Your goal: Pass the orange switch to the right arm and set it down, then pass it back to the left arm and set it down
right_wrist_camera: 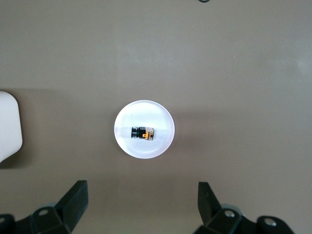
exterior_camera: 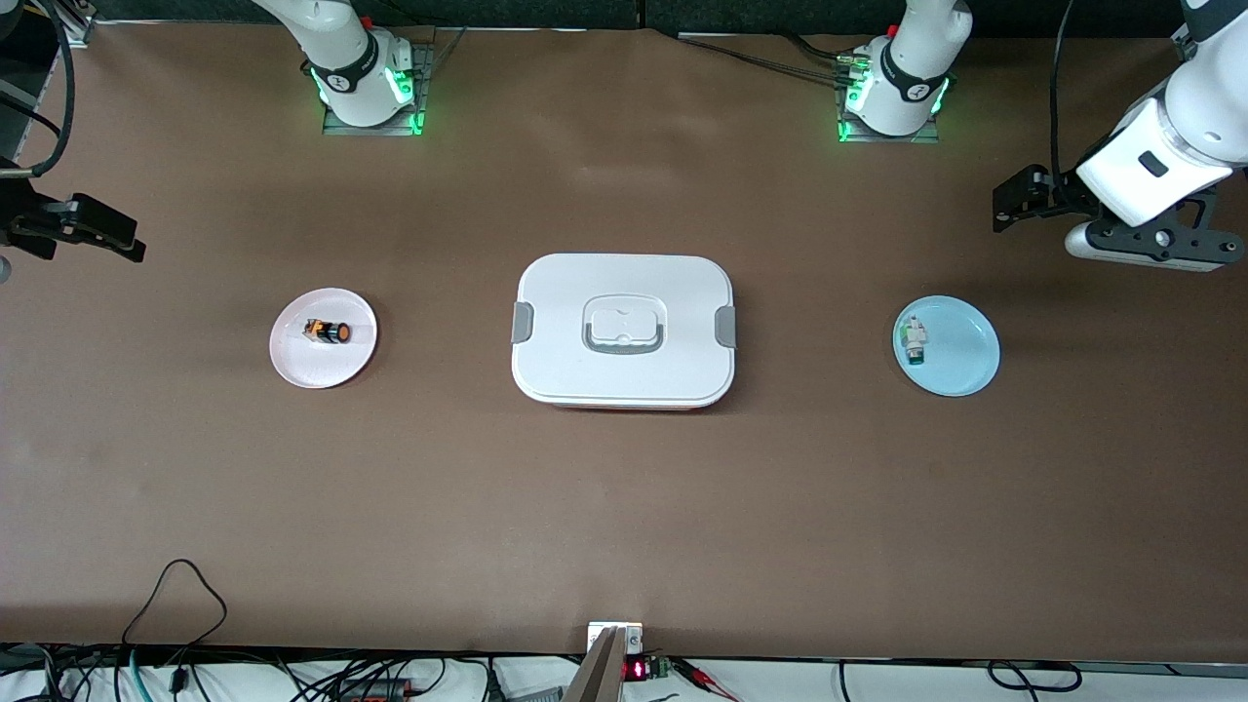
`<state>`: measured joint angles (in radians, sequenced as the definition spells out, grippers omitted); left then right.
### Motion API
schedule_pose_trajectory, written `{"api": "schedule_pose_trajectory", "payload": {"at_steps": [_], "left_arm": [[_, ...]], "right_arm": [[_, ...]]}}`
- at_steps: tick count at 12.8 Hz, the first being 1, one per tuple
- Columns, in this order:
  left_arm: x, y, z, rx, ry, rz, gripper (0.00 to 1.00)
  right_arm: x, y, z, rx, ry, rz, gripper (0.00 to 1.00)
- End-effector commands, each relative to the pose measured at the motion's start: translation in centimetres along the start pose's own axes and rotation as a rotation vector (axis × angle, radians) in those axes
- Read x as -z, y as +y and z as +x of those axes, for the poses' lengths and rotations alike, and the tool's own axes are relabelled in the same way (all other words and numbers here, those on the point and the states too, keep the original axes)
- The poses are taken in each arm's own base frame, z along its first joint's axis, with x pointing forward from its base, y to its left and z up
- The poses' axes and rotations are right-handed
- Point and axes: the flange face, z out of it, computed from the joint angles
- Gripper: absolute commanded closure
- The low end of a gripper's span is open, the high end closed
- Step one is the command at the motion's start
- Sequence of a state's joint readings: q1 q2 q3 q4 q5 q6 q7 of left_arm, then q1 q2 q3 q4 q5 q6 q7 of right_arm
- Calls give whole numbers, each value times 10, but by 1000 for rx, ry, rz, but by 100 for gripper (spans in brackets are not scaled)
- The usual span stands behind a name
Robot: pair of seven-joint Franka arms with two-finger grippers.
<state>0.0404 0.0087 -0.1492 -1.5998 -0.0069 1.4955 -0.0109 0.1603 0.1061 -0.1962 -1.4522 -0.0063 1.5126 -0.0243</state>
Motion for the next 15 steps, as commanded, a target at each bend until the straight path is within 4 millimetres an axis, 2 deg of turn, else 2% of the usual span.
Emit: {"api": "schedule_pose_trajectory", "payload": {"at_steps": [1,6,10,13,15], "left_arm": [[0,-10,3,-35,3,-21,0],[2,-1,2,-20,0,-19,0],[2,-1,2,-20,0,-19,0],[2,-2,2,-19,-2,-20,0],[1,-2,2,-22,-3,-20,0]], "right_arm": [[5,1,-3,-3,-7,-7,0],[0,1,0,8,-14,-9,0],[-38,-4,21,16,-73,-22,0],[-45,-6,22,14,-86,-20,0],[-51,-14,25,25,-101,-23,0]]}}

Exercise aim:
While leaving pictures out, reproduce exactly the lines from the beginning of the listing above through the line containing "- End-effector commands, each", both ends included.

Finished task:
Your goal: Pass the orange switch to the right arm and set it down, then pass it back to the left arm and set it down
right_wrist_camera: 
exterior_camera: 
`<state>`: measured joint angles (in radians, sequenced as the definition spells out, grippers omitted); left then right.
### Motion API
schedule_pose_trajectory, written `{"api": "schedule_pose_trajectory", "payload": {"at_steps": [_], "left_arm": [[_, ...]], "right_arm": [[_, ...]]}}`
- at_steps: tick count at 12.8 Hz, the first being 1, one per tuple
- Columns, in this order:
  left_arm: x, y, z, rx, ry, rz, gripper (0.00 to 1.00)
  right_arm: x, y, z, rx, ry, rz, gripper (0.00 to 1.00)
- End-effector commands, each relative to the pose measured at the motion's start: translation in centimetres along the start pose's own axes and rotation as a rotation vector (axis × angle, radians) in those axes

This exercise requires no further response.